» **WHAT YOU NEED TO DO**: An exact copy of all the lines below is required, with every image left out.

» **DATASET CONTENT**:
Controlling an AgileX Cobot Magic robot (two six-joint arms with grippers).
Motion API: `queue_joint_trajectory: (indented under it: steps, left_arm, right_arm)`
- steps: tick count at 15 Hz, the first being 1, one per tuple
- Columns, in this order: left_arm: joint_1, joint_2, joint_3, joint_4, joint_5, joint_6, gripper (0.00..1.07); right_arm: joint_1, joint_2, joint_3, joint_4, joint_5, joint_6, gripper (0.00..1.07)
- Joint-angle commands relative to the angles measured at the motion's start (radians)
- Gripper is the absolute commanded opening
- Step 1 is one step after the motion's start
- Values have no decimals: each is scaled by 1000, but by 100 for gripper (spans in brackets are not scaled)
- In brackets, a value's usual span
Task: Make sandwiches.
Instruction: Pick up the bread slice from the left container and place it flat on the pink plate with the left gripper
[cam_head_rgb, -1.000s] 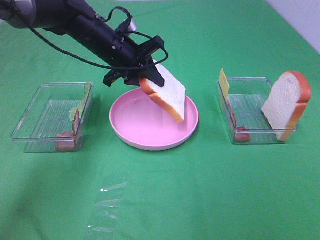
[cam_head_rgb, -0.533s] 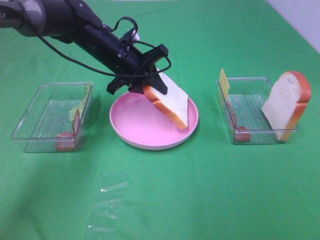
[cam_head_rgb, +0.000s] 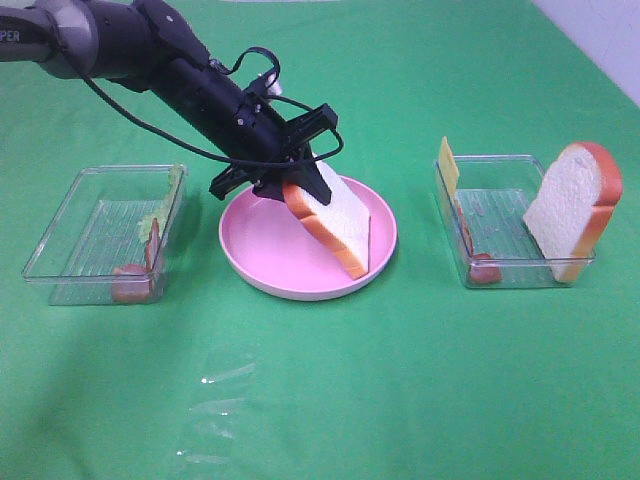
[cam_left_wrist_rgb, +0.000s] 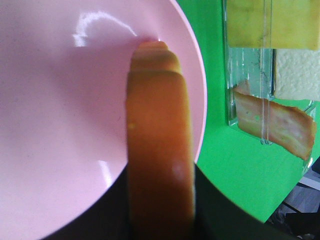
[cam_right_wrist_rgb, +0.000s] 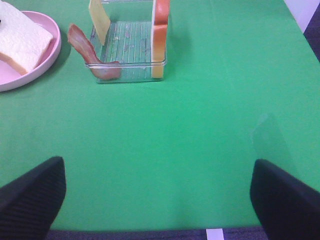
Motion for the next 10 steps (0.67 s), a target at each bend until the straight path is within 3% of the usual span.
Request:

» **ANSWER SPACE**:
Controlling an AgileX Cobot Magic robot (two six-joint arms with grippers).
Motion API: `queue_joint_trajectory: (indented under it: steps, left_arm, right_arm)`
- steps: tick count at 15 Hz, the first being 1, one per tuple
- Columns, in this order: left_arm: joint_1, joint_2, joint_3, joint_4, joint_5, joint_6, gripper (0.00..1.07); right_arm: joint_1, joint_2, joint_3, joint_4, joint_5, joint_6, gripper (0.00..1.07)
- Joint-angle commands relative to the angles measured at the motion's start (radians)
- Gripper is the absolute commanded opening
- Step 1 is one step after the motion's start
- Values have no decimals: each is scaled by 1000, but by 100 for gripper (spans in brackets are not scaled)
- In brackets, a value's usual span
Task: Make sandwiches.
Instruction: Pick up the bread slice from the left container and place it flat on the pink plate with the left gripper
[cam_head_rgb, -1.000s] 
[cam_head_rgb, -0.533s] 
[cam_head_rgb, +0.000s] 
[cam_left_wrist_rgb, +0.000s] 
[cam_right_wrist_rgb, +0.000s] 
Motion for the next 10 steps (0.67 s), a target at each bend until the straight path is within 3% of the usual span.
Request:

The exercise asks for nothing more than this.